Depuis 1976, la Société d’histoire et d’archéologie de Mashteuiatsh a inventorié plusieurs banques d’archives de la région du Nitassinan (ce qui veut dire « notre territoire » dans la langue nehlueune). La communauté de Mashteuiatsh n’est pas si loin de nous et, pourtant, beaucoup de Québécois auraient du mal à la localiser sans l’aide d’une carte : « [Elle] est située sur la rive ouest du lac Saint-Jean, à six kilomètres de la municipalité de Roberval ». Le mot Mashteuiatsh signifie « l’endroit où il y a une pointe ». Autrefois, on l’appelait d’ailleurs « la réserve de Pointe-Bleue ». Pekuakami est l’autre nom du lac Saint-Jean.
Comme dans les 69 titres précédents de la collection « 100 ans noir sur blanc », on trouve dans celui-ci environ 200 photographies datant d’il y a un siècle. Elles illustrent la vie quotidienne des communautés autochtones ilnuatsh, incluant Pekuakamishkueuatsh et la nation des Pekuakamiulnuatsh, que l’on identifiait autrefois sous l’appellation plus large de « Montagnais ». L’ouvrage se subdivise en sept chapitres thématiques axés sur l’habillement, les déplacements, une expédition de chasse, le logis et les tentements, la vie sociale et les fêtes ou, encore, l’occupation du territoire ainsi que les formes persistantes de nomadisme. Certaines photos montrent différents groupes, des écoles en construction, des voitures anciennes ou des machines agricoles d’un autre temps ; d’autres (datées de 1959 ou 1960) présentent la construction et l’inauguration du pensionnat autochtone de Pointe-Bleue, voulu et financé par le gouvernement d’Ottawa. Les quelques enseignes et affiches aperçues en toile de fond (comme celle du magasin de la Hudson’s Bay Co.) ne portent toutefois aucune trace de la langue nehlueune.

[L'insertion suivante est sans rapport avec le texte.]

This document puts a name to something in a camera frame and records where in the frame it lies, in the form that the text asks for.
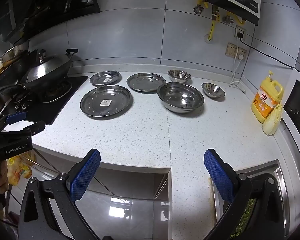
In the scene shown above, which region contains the black gas stove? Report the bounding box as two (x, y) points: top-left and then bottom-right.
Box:
(0, 76), (89, 126)

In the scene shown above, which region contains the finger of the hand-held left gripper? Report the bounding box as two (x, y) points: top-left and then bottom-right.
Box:
(0, 112), (27, 130)
(0, 120), (46, 140)

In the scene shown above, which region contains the black power cable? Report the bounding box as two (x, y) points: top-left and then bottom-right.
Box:
(237, 31), (300, 77)

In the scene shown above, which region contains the steel wok with lid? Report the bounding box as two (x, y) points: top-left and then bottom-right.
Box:
(20, 48), (79, 91)

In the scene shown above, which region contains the steel sink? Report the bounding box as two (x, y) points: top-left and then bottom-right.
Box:
(209, 159), (292, 240)

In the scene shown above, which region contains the steel pot with perforated rim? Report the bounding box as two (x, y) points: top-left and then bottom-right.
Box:
(80, 85), (133, 117)

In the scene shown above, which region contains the yellow cleaning cloth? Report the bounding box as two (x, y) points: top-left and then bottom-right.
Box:
(262, 104), (284, 136)

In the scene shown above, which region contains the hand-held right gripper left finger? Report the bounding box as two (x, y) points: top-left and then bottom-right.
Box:
(17, 148), (102, 240)

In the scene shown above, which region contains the empty beige wall outlet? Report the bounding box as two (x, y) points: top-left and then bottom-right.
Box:
(226, 43), (238, 56)

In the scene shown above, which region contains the wall outlet with black plug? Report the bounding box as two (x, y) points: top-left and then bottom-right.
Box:
(236, 25), (247, 40)

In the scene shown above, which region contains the white power cable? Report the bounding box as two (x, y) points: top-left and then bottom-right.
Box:
(229, 54), (246, 93)

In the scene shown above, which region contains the wall outlet with white plug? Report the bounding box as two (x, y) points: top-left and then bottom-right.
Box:
(236, 47), (248, 61)

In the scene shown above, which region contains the black range hood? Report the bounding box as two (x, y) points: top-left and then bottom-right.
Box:
(0, 0), (101, 43)

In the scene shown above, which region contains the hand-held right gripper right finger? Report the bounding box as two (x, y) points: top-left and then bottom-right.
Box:
(204, 148), (290, 240)

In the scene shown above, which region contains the yellow detergent bottle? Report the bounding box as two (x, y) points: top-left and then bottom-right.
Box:
(250, 70), (284, 124)

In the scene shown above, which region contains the unlabelled steel plate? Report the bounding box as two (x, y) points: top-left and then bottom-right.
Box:
(126, 72), (167, 92)

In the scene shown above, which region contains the brass pipe valve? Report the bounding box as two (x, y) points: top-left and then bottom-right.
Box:
(211, 5), (221, 21)

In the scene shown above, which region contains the large steel bowl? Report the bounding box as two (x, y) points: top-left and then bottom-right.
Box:
(157, 82), (205, 113)

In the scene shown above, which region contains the yellow plastic bag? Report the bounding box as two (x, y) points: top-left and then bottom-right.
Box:
(4, 154), (37, 186)

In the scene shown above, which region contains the yellow gas hose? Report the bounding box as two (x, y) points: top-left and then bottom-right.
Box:
(207, 17), (216, 41)

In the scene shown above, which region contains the deep small steel bowl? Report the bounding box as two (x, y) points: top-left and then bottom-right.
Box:
(167, 70), (192, 83)

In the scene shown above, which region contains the small labelled steel plate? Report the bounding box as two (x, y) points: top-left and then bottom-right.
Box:
(89, 71), (122, 86)

Les textes d’accompagnement – trop brefs – de Pierre Gill indiquent souvent les noms des personnes photographiées ou la date, mais rarement les deux en même temps. Certaines formulations des légendes au bas des photos sembleront maladroites ou trop vagues : « ce groupe d’individus », tenant quelquefois en seulement trois lignes. Les observations d’un ethnologue à propos des vêtements ou des parures auraient été les bienvenues. Dans le septième chapitre, la quinzaine de photographies prises par l’anthropologue Franck G. Speck, en 1911, n’ont malheureusement pas de légende ; ces images rares témoignent du mode de vie nomade des Innus. À l’évidence, toutes ces photographies exemplifient la vie quotidienne ainsi que l’hybridation progressive des cultures des Innus au milieu du XXe siècle. On découvre une nation relativement méconnue mais unifiée, tout à fait unique et incomparable, à la fois si éloignée et si proche de nous.